- _Task brief_: Go through the listing and count the lines with "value" in them; write only the number.

- _Dataset content_:
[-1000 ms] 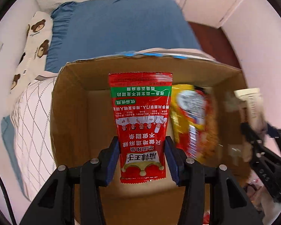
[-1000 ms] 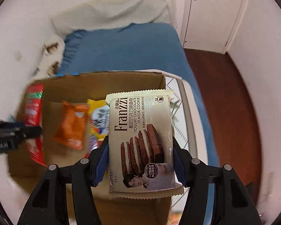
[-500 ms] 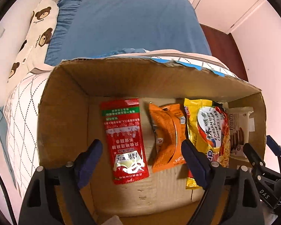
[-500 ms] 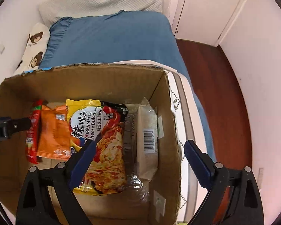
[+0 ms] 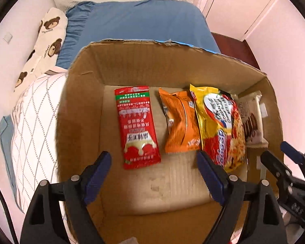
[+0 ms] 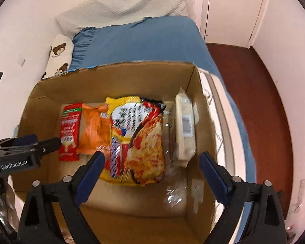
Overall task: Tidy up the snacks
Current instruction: 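Lower both packets into the cardboard box and release them, then grasp the yellow snack bag with the left tool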
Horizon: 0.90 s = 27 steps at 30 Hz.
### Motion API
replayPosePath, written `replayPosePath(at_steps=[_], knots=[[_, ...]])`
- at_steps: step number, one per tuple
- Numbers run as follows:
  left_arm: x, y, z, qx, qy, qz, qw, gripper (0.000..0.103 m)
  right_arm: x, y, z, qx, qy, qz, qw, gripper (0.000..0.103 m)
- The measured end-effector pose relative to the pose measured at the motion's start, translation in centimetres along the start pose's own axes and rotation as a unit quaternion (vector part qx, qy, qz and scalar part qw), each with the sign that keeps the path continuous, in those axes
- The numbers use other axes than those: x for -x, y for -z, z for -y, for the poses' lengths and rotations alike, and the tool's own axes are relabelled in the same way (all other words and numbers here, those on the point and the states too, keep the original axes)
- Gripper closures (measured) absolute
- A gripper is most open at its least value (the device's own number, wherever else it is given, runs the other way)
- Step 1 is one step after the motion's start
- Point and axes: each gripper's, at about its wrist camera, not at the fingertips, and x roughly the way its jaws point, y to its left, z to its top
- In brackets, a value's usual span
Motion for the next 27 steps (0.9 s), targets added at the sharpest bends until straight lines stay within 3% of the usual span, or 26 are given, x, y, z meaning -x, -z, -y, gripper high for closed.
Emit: replayPosePath(at_steps=[11,17,27], knots=[[6.6,6.2,0.4,-0.006,0.001,0.086,0.9963,0.017,4.6,5.2,-0.2,-0.014,-0.051,0.031,0.998,0.024],[9.9,9.8,0.9,-0.019,0.0,0.133,0.9909,0.017,8.6,8.5,-1.2,0.009,-0.045,0.07,0.996,0.024],[13.8,14.8,1.8,-0.034,0.008,0.173,0.9843,0.017,14.3,12.4,-1.5,0.0,-0.08,0.115,0.99,0.023]])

- _Response area_: 2